Monday, July 04, 2011


Even though I saw it several weeks ago, I’ve been avoiding writing about Werner Herzog’s Cave of Forgotten Dreams. The reason is that thinking too much about those Chauvet cave paintings threatens to make one weep uncontrollably (in the film, even the caves’ curator has to pause to gather herself before discussing the extraordinary wall of horses.) It’s not just their beauty, it’s the palpable presence of the people who made them, people not much different from us, who lived some 35,000 years ago and coexisted with animals, such as cave lions, that don’t even exist anymore, lived so closely with them that they could depict not just their forms but their attitudes, their movement, to the point that we know what they were like simply based on these paintings. They communicated something to us, across what Herzog calls “the abyss of time.”

A similar elemental shock runs through John Vaillant’s book, The Tiger.

Vaillant uses the true story of a series of tiger attacks in Siberia in the late 90s as a jumping off-point for a larger discussion of the complex relationship between humans and animals throughout our evolutionary history, a relationship that goes at least as far back as Chauvet and continues in the wilder parts of the world today.

In this particular part of Siberia, tigers and humans have existed together for centuries, and have developed a kind of shared existence, a mutual respect. Vaillant is particularly good at tracing the ways in which the folklore of the area dovetails with science. Hunters there believe that you should leave part of what you kill for the tigers, and they will do the same for you, and violating that trust can lead to trouble. Siberian tigers, despite being over 500 pounds, ferocious, and brightly colored, can disappear into the snowy woods, willing themselves into invisibility and silence, an evolutionary tactic that goes a long way towards explaining why people believe them to have otherworldly powers.

The balance between species was threatened after perestroika, when all of Russia basically went up for sale, and people living in remote areas lost their safety net. Tigers became valuable commodities and people began hunting them for sport and profit. In The Tiger, one of these beasts, it seems, became so sick of it that he started hunting humans. And not just hunting as in leaping out of the forest randomly, hunting as in tracking a man for days, waiting at his house, and, after killing him, leaving virtually nothing behind but his clothes. Hunting as in, it seems, bearing a grudge for past wrongs and tracking people down for it. According to witnesses, the tiger’s first victim seemed to be in a kind of supernatural thrall to the animal, drawn unwillingly and inexorably to it in the way that characters in legends of tigers are.

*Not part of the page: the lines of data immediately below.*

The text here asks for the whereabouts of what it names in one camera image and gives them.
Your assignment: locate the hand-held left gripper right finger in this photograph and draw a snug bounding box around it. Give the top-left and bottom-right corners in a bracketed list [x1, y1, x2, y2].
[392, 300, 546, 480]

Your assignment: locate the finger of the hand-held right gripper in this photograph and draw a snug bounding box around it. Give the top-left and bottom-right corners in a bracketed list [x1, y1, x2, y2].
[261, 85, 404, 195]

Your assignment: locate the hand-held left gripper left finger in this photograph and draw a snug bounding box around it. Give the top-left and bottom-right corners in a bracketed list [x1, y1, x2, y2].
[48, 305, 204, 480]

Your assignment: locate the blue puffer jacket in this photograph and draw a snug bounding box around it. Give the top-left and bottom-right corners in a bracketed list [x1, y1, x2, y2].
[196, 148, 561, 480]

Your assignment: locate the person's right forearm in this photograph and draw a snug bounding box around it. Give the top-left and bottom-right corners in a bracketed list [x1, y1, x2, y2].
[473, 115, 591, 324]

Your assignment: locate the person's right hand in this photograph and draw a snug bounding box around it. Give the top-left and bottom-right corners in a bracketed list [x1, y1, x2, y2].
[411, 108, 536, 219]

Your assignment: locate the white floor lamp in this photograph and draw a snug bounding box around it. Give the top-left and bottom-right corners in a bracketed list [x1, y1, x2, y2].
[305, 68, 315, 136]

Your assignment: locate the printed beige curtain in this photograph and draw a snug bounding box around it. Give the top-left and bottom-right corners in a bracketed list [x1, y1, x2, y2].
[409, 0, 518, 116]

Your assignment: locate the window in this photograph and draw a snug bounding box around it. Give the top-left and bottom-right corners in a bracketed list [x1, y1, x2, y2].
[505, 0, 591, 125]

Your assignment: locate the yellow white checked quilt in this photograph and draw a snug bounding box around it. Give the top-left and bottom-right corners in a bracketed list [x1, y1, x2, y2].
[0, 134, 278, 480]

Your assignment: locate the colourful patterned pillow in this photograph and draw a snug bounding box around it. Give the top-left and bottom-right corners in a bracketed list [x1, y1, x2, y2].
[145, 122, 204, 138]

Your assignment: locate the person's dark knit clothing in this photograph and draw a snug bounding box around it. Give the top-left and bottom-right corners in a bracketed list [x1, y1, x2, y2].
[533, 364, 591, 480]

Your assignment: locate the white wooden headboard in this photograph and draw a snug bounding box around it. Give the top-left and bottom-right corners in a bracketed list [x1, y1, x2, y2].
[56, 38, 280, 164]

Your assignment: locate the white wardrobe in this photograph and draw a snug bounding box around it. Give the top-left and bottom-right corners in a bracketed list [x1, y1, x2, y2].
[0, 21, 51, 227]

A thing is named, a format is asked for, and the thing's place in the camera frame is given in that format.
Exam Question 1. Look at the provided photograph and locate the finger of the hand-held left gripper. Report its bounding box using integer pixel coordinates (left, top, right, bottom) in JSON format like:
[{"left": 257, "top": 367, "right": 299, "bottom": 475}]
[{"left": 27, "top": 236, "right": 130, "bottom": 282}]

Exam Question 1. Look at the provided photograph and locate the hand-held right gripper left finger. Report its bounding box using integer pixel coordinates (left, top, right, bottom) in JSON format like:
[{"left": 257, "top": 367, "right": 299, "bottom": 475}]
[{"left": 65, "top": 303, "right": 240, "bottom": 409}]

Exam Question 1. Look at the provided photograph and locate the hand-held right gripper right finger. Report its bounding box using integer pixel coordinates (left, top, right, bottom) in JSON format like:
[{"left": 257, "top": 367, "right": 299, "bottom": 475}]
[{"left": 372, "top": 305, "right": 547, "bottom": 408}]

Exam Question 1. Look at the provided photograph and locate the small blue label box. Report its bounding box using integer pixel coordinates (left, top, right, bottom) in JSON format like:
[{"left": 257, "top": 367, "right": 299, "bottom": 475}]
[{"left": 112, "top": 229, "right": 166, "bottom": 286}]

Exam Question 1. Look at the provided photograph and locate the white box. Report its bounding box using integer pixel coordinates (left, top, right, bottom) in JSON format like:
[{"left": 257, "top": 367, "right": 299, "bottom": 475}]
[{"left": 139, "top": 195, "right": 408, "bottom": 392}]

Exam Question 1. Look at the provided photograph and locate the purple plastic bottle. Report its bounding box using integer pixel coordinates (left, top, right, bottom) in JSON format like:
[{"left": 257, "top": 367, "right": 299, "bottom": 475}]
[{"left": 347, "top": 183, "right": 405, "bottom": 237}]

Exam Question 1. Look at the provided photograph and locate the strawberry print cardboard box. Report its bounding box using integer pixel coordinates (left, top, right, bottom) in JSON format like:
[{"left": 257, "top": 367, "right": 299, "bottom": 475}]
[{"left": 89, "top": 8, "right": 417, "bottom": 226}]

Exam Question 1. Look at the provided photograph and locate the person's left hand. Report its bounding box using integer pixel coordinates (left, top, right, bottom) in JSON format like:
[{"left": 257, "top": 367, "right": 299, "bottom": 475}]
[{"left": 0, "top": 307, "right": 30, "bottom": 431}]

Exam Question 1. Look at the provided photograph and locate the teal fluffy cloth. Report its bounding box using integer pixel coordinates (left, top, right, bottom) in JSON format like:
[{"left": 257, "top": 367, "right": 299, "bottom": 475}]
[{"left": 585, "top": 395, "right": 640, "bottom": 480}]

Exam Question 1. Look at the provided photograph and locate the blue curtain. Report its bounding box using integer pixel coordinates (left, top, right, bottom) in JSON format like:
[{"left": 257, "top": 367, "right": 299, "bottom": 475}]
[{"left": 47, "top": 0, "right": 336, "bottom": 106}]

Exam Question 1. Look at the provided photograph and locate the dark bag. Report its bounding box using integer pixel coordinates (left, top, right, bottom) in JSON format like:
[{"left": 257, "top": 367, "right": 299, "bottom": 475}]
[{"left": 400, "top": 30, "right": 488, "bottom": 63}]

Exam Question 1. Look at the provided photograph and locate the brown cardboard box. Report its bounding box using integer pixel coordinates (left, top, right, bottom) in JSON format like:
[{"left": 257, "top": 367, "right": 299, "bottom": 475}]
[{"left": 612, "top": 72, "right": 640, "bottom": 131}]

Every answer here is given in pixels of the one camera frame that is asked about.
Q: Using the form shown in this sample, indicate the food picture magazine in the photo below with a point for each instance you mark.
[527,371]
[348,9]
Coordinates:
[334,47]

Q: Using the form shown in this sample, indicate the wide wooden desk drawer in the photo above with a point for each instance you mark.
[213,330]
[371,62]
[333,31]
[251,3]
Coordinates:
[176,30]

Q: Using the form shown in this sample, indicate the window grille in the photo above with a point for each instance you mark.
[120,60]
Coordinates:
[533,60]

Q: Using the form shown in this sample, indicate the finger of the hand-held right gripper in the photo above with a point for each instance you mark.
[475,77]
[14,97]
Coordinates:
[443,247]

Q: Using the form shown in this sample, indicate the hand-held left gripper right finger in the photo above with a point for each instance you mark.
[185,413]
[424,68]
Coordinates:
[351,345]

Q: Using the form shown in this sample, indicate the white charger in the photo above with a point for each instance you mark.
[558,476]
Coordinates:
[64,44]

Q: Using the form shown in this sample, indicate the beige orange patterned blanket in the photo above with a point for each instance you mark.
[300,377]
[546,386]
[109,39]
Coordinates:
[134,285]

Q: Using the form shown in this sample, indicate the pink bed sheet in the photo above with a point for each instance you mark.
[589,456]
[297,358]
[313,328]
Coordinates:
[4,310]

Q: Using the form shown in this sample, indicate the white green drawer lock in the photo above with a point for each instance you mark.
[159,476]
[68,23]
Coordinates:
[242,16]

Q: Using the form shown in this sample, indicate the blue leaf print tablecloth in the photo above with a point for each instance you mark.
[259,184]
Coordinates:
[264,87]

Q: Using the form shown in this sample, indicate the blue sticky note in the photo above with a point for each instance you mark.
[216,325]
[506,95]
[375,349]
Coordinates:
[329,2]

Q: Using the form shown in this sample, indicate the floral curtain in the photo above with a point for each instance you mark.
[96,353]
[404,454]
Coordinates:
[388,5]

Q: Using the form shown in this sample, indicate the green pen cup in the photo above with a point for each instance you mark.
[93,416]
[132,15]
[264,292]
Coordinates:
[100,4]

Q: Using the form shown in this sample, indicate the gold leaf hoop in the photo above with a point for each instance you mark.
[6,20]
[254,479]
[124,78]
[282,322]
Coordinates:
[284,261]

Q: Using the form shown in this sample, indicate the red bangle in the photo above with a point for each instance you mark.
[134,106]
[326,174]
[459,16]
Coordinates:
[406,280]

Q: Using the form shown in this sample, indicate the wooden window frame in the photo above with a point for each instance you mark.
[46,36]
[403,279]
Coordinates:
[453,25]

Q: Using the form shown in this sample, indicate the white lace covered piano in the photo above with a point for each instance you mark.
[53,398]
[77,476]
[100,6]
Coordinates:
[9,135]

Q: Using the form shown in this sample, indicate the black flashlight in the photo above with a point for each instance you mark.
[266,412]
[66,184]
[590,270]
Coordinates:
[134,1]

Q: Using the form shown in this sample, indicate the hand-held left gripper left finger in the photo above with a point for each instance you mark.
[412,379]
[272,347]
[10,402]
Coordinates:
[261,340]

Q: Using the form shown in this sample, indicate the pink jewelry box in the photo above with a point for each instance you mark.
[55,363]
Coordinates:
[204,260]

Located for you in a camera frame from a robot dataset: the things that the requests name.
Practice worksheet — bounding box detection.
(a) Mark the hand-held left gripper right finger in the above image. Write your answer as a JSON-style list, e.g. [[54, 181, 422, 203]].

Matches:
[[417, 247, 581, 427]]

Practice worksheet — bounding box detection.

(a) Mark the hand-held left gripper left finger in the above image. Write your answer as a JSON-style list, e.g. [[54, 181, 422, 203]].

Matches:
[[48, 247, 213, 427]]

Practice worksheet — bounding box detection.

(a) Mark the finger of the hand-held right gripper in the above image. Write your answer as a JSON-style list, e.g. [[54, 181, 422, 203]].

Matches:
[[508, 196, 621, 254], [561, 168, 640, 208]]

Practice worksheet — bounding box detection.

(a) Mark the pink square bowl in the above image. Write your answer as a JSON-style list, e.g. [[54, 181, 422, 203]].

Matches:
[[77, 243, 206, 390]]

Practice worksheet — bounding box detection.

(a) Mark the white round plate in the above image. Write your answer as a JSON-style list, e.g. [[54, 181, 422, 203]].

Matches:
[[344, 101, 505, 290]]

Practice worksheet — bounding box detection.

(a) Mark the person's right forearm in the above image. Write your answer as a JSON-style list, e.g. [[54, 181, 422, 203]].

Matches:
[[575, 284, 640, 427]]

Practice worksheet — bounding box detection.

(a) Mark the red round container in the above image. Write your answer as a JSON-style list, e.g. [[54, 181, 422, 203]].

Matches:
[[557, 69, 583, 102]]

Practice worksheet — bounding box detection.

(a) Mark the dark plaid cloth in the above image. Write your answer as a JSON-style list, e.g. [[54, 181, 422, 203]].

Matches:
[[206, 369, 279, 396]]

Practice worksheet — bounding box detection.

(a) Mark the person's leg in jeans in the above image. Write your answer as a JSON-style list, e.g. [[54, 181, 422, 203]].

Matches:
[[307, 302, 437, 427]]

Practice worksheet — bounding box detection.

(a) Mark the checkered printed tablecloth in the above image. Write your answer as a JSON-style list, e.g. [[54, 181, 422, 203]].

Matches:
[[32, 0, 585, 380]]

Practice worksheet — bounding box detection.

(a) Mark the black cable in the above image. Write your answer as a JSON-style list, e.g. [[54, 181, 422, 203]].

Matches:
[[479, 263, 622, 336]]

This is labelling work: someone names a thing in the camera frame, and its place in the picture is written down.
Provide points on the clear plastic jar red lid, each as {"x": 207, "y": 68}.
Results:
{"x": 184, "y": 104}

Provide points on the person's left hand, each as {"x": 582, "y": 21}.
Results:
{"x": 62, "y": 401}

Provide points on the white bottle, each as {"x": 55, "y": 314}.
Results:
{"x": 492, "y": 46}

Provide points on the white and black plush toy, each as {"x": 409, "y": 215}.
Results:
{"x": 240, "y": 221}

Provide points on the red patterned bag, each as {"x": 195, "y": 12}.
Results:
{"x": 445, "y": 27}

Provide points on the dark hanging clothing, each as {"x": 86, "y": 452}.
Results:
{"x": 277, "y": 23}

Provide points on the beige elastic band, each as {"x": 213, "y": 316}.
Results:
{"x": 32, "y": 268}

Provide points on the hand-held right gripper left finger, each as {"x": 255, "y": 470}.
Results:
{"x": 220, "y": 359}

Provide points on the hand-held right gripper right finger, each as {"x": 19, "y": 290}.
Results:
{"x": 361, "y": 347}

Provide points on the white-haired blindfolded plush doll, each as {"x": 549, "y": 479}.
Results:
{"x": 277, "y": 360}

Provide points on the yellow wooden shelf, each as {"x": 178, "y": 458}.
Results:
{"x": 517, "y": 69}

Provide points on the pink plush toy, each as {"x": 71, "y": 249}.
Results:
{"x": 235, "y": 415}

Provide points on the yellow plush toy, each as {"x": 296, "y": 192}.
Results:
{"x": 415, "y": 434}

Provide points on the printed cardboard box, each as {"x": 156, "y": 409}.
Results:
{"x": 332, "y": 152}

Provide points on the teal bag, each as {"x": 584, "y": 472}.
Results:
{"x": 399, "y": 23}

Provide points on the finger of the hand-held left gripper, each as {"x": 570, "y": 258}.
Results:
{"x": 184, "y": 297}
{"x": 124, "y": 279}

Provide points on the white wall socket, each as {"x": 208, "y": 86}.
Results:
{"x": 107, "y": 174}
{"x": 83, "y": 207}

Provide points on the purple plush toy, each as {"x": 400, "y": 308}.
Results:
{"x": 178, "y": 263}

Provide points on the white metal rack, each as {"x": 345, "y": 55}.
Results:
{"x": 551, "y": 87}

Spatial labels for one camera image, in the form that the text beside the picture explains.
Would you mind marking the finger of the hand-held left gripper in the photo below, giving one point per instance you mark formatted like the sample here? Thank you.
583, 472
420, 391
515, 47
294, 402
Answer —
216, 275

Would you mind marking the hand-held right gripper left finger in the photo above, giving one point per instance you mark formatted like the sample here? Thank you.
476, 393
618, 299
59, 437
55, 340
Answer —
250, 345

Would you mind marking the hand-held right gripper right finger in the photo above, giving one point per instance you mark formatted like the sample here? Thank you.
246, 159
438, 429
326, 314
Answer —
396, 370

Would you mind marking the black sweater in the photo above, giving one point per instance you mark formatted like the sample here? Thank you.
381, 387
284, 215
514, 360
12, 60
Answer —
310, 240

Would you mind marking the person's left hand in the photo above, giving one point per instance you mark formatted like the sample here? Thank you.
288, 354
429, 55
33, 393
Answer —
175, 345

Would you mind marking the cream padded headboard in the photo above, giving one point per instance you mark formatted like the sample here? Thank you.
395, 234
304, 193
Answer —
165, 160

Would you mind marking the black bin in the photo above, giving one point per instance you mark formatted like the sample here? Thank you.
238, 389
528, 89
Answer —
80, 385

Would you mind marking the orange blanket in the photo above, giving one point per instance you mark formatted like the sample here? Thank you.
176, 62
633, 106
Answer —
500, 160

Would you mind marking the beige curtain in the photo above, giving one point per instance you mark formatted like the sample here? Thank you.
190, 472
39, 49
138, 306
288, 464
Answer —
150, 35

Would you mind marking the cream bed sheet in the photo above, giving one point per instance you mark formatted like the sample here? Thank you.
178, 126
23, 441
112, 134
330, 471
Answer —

Vaillant gives equal time to the victims of these attacks and the team sent to track and kill the tiger. The visceral tension of the chase is equaled by the thoroughly-researched presentation of tiger lore, science and history, with digressions into similarly extreme, intimate man-beast relationships in other parts of the world and other points in history. Like Herzog’s film, it gives an uncanny jolt, a kind of existential reminder of where we exist in the animal world, that some of its mysteries are for us to discover, and some to just exist in.

3 comments:

MattFeath said...

I LOVED this book ... I couldn't put it down ... you end up sorta rooting for this badass tiger!!! ... I read somewhere that Brad Pitt bought the rights to it for a film ... He'd better NOT @#$% it up!!!

LCory said...

I'm sold.! Great review,Tom and looking forward to reading it. By the way, @MattFeath, Brad Pitt will @#$% it up.

Tom said...

Now I'm kinda rooting for a tiger to get Brad Pitt.